Da genitori non possiamo crederci.
«Credeteci. È così. La grande maggioranza arriva a pensarlo. Certo: tra pensarlo e metterlo in atto ce ne passa».
Dev'essere una condizione devastante.
«È la parola giusta. L'autismo è un ciclone che devasta la famiglia. Non c'è confronto con le altre patologie. Se non hai un robusto equilibrio mentale e il supporto degli assistenti sociali, è durissima. Stamattina, ad esempio: lo sa perché non le rispondevo al telefono? Mia figlia ha avuto una crisi epilettica. Tanti soggetti autistici le hanno».
Lei, Giovanni, deve avere un grande coraggio e un'enorme forza d'animo.
«Non ho altra scelta».
Quanti anni ha?
«Sessanta».
Come si possono aiutare le famiglie?
«Bisogna creare dei tutor fin dalla diagnosi. Bisogna che gli assistenti sociali affianchino subito la famiglia: la supportino e diano delle indicazioni. Altrimenti le famiglie rimarranno da sole».
Com'è possibile che siano sole, abbandonate, oggi?

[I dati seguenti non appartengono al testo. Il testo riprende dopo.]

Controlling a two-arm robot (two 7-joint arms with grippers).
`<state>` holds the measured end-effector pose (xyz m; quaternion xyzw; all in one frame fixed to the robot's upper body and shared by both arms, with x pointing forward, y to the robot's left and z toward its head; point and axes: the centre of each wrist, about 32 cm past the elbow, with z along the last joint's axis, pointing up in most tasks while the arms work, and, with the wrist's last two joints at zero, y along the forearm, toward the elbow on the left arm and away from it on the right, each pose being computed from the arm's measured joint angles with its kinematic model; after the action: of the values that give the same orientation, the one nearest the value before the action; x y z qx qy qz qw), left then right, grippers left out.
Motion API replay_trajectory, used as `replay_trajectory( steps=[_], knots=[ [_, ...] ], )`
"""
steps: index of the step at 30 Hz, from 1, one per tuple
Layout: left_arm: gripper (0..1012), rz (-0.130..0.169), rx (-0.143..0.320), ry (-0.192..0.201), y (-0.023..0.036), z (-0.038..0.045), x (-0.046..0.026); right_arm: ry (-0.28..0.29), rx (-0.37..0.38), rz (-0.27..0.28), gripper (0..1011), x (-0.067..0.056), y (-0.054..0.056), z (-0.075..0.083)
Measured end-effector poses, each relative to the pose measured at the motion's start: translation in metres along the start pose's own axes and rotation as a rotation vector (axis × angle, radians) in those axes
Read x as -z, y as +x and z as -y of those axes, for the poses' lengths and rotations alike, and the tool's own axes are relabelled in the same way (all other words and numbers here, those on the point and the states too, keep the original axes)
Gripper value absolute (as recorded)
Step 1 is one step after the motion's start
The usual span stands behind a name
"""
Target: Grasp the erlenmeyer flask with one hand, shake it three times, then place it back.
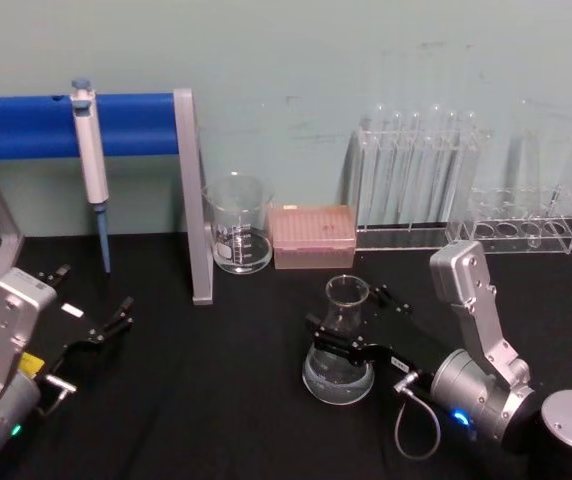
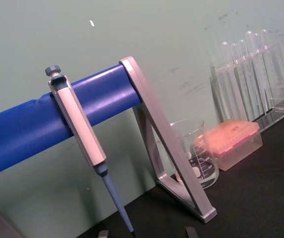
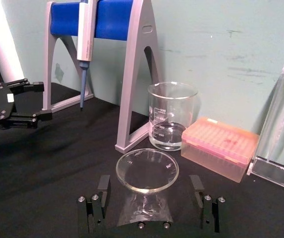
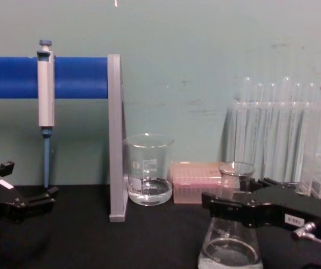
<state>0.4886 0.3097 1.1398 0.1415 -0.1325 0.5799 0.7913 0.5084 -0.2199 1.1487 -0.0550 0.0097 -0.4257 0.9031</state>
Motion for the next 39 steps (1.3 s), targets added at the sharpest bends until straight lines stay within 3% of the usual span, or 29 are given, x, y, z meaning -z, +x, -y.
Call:
replay_trajectory(
  steps=[28, 39],
  knots=[
    [1001, 0.000, 0.000, 0.000, 0.0000, 0.0000, 0.0000, 0.005, -0.002, 0.005, 1000, 0.0001, -0.0017, -0.0001],
    [1001, 0.000, 0.000, 0.000, 0.0000, 0.0000, 0.0000, 0.005, -0.003, 0.005, 750, 0.0001, -0.0015, 0.0000]
  ],
)
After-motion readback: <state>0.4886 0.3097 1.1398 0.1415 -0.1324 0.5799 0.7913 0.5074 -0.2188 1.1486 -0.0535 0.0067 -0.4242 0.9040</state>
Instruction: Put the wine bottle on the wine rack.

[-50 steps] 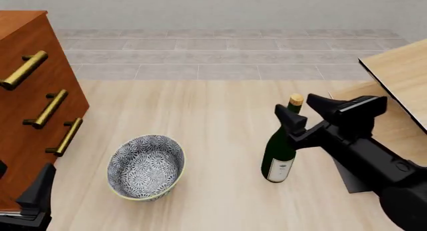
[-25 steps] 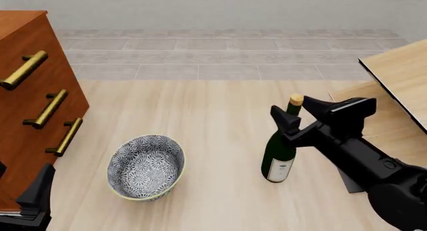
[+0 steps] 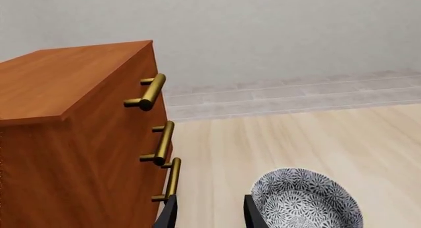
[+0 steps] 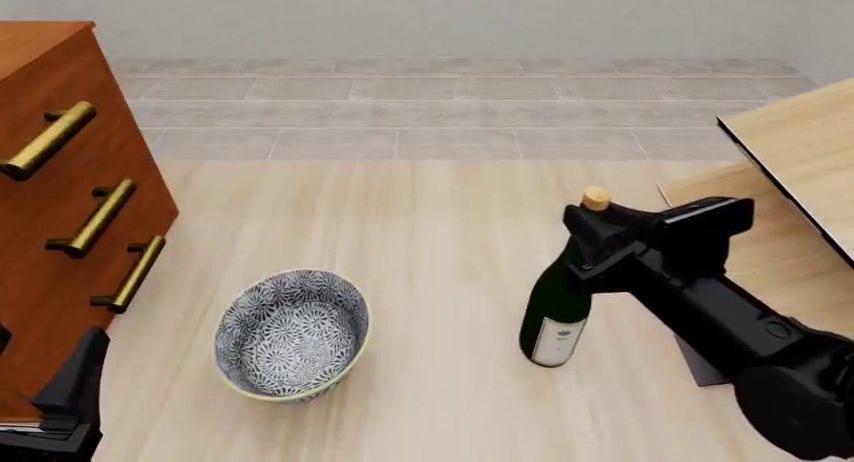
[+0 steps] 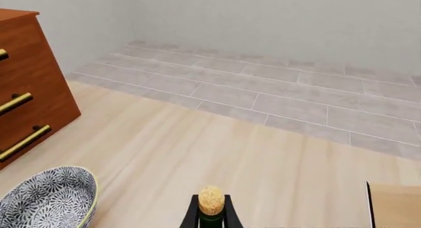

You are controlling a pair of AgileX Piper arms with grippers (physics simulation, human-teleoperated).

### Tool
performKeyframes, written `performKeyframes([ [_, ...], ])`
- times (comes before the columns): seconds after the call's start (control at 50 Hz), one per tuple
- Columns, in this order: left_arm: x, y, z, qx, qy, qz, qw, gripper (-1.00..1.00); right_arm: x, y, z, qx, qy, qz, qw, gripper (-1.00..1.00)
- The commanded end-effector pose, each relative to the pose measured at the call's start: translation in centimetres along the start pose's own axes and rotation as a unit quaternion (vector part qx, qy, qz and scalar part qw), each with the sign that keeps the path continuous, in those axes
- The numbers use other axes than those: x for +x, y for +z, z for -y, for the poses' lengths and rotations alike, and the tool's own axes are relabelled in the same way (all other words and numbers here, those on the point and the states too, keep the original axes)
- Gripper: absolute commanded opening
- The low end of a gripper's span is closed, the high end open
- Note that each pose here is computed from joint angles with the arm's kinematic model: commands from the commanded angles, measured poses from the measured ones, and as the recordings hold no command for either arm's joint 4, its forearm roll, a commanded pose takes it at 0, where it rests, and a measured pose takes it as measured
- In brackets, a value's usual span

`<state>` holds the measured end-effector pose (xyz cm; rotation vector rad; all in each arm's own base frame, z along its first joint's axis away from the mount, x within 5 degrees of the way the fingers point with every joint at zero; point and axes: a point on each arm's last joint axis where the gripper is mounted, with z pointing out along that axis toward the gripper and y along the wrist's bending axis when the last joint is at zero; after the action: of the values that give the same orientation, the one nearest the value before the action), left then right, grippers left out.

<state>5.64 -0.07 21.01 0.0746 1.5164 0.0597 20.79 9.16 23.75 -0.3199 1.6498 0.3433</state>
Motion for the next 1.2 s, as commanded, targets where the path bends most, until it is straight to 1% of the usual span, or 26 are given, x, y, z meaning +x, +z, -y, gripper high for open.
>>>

«Assolutamente! Per noi è normale essere soli. L'assistente sociale viene una volta all'anno... Anche se oggi un bimbo su cinquantadue nuovi nati rientra nello spettro autistico».
Vuol dire che può diventare autistico?
«Vuol dire che lo è già. Ovviamente sono molte le sfaccettature, non tutti i casi sono gravi allo stesso modo».
Uno su cinquantadue.
«Non lo dico io. Lo dicono gli ultimi studi americani».
Nonostante questo la società non aggredisce il problema.
«Se l'autismo viene aggredito subito, come dice lei, si possono creare quelle condizioni di autonomia e crescita che portano l'individuo in questione ad essere pari ai normodotati in tutto».
Questo accresce le colpe della società.
«Le strutture costano. Servono molti professionisti. Sul fronte della linea riabilitativa, poi, le posso dire che ce ne sono molte, non una soltanto. E i genitori vengono bombardati di proposte dai "professoroni" che sponsorizzano l'una o l'altra».
In Trentino?
«Una linea riabilitativa unica, tra Azienda Sanitaria, Casa Sebastiano, OdfLab Rovereto e il Centro presso Villa Igea a Trento. Una linea unica e che funziona».